Chocolate-Almond Cheesecake Bites
One portion of this dish contains roughly 1g of protein, 7g of fat, and a total of 98 calories. This recipe serves 48. From preparation to the plate, this recipe takes about 3 hours and 30 minutes. Head to the store and pick up semisweet chocolate chips, egg, cream, and a few other things to make it today.
Instructions
Cut 14x12-inch sheet of heavy-duty foil; line 8-inch square pan with foil so foil extends over sides of pan. Spray foil with cooking spray. In small bowl, mix cookie crumbs and butter. Press in bottom of pan.
In large bowl, beat cream cheese, sour cream and sugar with electric mixer on medium speed until fluffy. Beat in egg and almond extract, scraping bowl if necessary.
Bake 30 to 40 minutes or until edges are set (center will be soft but will set when cool). Cool on cooling rack 1 hour. Cover; refrigerate 1 hour. Meanwhile, cover 2 cookie sheets with waxed paper.
Remove cheesecake from pan by lifting foil.
Cut into 8 rows by 6 rows, making 48 oblong cheesecake bites. In 1-quart microwavable bowl, microwave chocolate chips and shortening uncovered on Medium (50%) 3 minutes. Stir; microwave in 15-second increments, stirring after each, until melted and smooth.
Work with half of bites at a time (24 bites); refrigerate other half until needed.
Place 1 bite on fork and dip fork into chocolate to coat. Lift fork from chocolate and allow excess chocolate to drain off.
Place on 1 waxed paper-lined cookie sheet. Repeat with second half of bites and second waxed paper-lined cookie sheet.

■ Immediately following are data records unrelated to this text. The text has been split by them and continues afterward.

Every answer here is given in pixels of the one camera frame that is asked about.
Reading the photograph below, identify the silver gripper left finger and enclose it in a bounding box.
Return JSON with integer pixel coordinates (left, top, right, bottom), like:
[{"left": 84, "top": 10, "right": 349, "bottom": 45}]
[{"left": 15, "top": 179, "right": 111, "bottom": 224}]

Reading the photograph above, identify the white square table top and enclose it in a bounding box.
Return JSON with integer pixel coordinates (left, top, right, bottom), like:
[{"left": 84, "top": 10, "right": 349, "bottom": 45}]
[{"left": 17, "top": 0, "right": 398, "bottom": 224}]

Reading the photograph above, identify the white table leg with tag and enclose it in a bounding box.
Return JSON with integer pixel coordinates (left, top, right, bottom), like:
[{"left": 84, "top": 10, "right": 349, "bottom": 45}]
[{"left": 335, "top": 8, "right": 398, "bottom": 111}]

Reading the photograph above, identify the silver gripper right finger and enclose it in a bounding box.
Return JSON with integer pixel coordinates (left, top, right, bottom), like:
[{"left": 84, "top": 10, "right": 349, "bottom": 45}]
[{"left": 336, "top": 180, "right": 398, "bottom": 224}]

In small microwavable bowl, microwave candy coating and oil uncovered on High 1 minute. Stir; microwave in 15-second increments, stirring after each, until melted. Spoon into small resealable food-storage plastic bag. Seal bag; cut tiny hole in corner of bag. Pipe melted coating over dipped bites. Store covered in refrigerator.